Dix took responsibility for mishandling a campaign that began with the NDP expecting a strong majority government after four years of turmoil in B.C. Liberal ranks over the harmonized sales tax and other issues.
He singled out as a significant error his surprise mid-campaign decision to turn against the proposal to expand the Trans-Mountain oil pipeline that runs from northern Alberta to Burnaby and Washington state.
Dix expressed no regret for avoiding negative advertising, although he was targeted by a long string of ads questioning his personal integrity and competence.

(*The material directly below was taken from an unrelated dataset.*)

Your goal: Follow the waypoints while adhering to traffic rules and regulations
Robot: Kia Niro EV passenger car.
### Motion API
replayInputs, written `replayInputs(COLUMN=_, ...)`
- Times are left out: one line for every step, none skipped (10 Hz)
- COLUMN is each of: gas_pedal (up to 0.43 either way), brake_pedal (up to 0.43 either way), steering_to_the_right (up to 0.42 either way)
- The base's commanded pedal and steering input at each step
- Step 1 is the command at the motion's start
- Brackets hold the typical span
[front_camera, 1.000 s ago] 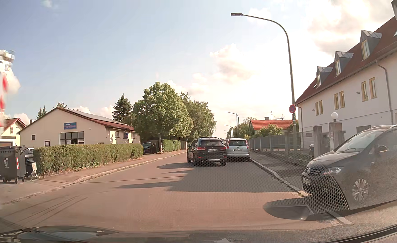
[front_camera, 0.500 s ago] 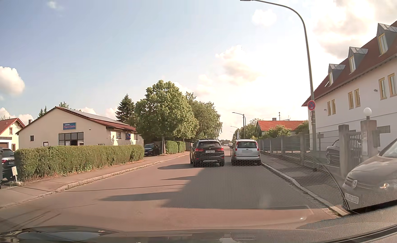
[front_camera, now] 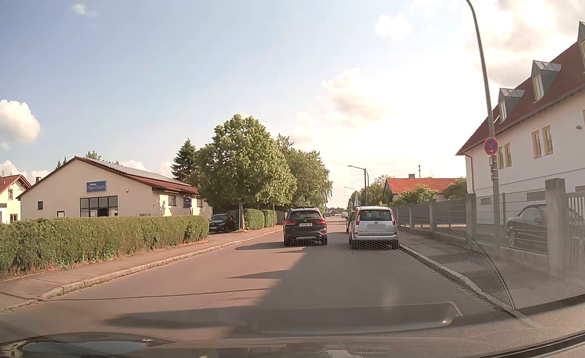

He stood by his choice as an attempt to engage more voters, but the campaign didn’t deliver a significant increase in the 51 per cent participation rate of the 2009 vote.
“I don’t believe last week’s results are the end of positive politics in B.C.,” Dix said.
“The answer to the Liberals’ populist, right-wing playbook is not to simply adopt it.”
Instead of pushing Premier Christy Clark out of the job, the NDP ended up down three seats to 33 and the B.C. Liberals increased their majority to 50 seats.
Delta South independent Vicki Huntington was re-elected, and the B.C. Green Party made a breakthrough with the election of their first MLA, University of Victoria climate scientist Andrew Weaver in Oak Bay-Gordon Head.
Clark is expected to meet with her team of candidates in Vancouver Thursday.